MATERIAL FOR THE TASK START

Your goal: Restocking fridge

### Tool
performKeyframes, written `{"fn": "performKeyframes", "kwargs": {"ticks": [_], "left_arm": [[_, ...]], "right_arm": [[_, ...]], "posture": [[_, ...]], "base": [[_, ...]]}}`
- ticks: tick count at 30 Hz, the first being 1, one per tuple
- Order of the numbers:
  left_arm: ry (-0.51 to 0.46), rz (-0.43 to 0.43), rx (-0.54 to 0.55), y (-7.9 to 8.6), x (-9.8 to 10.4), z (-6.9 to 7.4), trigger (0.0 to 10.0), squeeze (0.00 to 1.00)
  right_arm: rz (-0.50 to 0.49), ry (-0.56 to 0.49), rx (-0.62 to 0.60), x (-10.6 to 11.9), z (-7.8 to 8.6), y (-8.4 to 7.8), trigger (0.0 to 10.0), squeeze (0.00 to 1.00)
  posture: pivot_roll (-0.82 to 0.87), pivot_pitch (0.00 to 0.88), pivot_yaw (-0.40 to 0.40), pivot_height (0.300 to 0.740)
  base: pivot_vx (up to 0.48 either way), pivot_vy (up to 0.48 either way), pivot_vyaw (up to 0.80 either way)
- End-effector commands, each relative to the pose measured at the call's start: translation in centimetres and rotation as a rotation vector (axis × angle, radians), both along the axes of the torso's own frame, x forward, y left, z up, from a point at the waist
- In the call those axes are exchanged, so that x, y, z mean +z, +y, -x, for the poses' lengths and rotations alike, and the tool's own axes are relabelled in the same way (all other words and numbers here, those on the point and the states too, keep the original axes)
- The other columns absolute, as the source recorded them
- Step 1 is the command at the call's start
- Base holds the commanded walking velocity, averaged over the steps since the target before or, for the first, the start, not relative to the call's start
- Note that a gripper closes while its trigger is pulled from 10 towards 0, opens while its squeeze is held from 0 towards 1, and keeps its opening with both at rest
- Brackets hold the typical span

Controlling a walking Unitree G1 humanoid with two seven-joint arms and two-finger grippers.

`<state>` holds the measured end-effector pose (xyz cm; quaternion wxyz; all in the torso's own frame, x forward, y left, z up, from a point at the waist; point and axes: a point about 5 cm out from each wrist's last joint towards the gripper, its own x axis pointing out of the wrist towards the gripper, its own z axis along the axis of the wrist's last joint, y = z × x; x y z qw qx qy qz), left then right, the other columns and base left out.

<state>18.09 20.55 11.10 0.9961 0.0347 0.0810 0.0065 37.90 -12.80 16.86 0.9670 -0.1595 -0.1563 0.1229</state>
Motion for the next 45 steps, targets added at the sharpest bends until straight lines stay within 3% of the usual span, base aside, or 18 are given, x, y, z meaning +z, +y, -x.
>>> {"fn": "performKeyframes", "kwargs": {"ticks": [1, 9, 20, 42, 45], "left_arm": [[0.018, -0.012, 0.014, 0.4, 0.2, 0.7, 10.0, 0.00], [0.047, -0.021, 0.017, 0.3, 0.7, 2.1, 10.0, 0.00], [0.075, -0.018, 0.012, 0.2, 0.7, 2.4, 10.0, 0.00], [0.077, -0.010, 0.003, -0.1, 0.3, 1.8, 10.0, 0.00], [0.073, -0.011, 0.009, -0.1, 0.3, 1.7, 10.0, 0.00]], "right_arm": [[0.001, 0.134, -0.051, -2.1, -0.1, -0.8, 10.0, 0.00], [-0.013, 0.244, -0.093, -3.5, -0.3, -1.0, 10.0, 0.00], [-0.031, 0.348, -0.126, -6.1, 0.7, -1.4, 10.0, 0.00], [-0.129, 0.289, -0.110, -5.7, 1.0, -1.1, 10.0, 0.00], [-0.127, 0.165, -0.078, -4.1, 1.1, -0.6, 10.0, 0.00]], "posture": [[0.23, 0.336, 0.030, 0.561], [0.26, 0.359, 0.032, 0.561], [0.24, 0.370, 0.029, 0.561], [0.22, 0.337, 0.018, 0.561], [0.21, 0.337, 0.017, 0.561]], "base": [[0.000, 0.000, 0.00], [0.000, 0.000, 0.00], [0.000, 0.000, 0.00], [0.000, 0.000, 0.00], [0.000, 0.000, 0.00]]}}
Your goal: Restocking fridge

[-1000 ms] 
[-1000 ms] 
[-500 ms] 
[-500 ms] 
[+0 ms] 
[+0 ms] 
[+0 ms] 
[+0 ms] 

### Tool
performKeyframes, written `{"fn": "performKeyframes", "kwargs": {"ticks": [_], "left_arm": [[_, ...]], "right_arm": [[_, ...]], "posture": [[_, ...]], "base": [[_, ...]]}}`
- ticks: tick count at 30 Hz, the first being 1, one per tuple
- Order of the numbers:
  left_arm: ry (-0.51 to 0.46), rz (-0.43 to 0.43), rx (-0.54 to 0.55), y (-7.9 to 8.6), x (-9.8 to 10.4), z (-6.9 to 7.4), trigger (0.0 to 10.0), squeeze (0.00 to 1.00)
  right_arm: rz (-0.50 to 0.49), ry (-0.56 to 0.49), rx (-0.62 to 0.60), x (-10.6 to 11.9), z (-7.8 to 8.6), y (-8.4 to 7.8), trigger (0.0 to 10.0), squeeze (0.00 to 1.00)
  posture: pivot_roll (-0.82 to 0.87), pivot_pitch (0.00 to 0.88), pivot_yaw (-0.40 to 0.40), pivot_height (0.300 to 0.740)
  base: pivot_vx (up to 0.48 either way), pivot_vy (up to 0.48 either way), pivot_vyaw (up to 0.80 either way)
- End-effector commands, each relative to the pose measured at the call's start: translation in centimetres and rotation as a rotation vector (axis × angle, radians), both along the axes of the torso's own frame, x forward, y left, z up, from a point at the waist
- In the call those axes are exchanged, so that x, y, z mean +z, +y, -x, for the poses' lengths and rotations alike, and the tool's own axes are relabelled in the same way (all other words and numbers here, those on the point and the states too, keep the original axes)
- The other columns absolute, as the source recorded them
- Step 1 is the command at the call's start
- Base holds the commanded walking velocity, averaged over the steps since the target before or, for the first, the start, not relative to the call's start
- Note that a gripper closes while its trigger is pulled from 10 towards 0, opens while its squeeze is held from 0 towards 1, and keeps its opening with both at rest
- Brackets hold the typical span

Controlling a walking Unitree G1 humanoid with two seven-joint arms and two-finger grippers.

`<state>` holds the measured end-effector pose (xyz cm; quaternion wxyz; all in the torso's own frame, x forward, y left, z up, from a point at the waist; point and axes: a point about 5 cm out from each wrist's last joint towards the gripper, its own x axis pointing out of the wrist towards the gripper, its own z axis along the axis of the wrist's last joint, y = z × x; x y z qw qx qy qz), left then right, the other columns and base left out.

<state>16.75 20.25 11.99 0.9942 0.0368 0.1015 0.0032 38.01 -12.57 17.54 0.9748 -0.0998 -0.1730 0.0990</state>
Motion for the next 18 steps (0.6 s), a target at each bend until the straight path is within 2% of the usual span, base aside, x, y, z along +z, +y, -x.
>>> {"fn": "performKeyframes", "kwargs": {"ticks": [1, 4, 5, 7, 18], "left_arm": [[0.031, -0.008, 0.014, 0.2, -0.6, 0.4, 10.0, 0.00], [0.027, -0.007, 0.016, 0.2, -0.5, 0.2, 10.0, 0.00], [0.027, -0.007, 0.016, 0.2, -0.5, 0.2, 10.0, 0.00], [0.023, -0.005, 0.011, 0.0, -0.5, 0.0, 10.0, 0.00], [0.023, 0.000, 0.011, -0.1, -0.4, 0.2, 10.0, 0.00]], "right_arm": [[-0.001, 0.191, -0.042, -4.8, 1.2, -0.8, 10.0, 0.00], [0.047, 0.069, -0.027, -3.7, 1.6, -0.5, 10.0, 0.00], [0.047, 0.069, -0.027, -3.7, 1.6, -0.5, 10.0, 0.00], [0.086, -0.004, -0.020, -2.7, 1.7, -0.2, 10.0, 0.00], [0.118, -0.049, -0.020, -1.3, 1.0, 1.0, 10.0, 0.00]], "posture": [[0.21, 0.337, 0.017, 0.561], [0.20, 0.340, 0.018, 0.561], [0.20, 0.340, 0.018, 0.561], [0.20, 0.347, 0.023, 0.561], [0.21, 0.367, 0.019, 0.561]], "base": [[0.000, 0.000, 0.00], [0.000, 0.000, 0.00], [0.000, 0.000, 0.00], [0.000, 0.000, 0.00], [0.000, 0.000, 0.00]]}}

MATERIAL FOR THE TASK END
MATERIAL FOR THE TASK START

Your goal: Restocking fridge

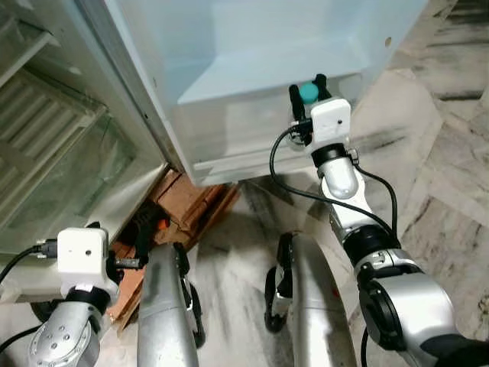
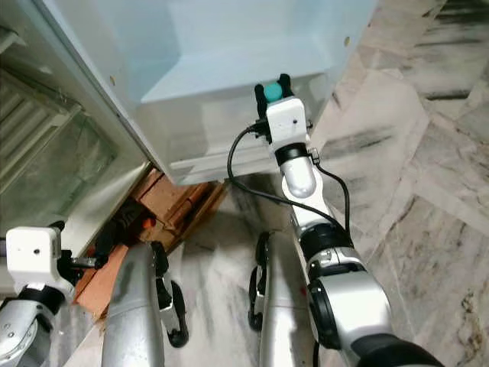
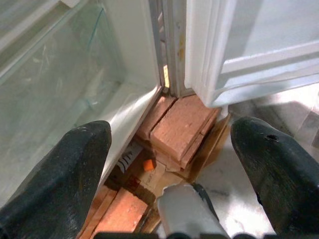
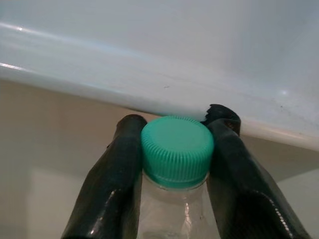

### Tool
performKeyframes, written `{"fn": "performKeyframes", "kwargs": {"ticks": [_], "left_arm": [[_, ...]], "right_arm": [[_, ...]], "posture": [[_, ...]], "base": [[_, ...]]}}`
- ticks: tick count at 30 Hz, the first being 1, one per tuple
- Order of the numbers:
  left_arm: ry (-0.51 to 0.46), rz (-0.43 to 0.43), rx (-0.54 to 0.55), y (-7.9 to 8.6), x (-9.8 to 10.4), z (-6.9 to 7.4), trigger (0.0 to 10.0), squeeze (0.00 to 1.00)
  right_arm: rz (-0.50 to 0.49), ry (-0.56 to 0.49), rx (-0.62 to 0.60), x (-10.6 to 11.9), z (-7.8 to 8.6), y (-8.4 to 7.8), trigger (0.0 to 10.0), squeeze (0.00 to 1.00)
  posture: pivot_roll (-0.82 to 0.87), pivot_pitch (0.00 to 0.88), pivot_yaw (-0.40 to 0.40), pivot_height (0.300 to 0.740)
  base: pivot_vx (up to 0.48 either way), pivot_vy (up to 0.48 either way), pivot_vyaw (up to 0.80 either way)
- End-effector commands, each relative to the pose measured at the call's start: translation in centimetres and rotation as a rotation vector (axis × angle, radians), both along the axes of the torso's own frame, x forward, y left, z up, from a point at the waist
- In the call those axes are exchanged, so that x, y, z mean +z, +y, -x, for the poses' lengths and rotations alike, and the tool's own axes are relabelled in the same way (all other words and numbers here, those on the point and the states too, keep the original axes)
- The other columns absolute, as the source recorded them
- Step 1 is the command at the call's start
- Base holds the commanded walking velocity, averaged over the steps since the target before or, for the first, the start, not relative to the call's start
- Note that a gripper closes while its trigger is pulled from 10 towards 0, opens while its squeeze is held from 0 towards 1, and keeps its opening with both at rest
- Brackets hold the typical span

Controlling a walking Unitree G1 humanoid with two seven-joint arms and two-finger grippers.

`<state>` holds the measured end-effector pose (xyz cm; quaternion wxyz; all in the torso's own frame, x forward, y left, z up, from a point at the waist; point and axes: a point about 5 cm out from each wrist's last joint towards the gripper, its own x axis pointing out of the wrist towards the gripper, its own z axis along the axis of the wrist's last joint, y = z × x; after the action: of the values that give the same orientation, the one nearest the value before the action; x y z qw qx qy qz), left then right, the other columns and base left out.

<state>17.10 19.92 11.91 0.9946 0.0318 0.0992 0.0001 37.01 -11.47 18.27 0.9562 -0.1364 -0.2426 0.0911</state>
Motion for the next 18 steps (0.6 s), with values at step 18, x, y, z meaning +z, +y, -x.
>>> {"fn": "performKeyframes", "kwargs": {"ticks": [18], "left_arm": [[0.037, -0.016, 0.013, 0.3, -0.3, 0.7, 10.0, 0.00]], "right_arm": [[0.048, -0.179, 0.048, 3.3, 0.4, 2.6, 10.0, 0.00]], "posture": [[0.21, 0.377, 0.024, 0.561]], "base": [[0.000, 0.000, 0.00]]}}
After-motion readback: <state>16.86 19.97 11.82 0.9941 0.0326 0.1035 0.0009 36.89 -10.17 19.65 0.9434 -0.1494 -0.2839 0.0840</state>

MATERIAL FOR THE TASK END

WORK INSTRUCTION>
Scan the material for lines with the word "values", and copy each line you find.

SOLVED EXERCISE>
`<state>` holds the measured end-effector pose (xyz cm; quaternion wxyz; all in the torso's own frame, x forward, y left, z up, from a point at the waist; point and axes: a point about 5 cm out from each wrist's last joint towards the gripper, its own x axis pointing out of the wrist towards the gripper, its own z axis along the axis of the wrist's last joint, y = z × x; after the action: of the values that give the same orientation, the one nearest the value before the action; x y z qw qx qy qz), left then right, the other columns and base left out.
Motion for the next 18 steps (0.6 s), with values at step 18, x, y, z meaning +z, +y, -x.

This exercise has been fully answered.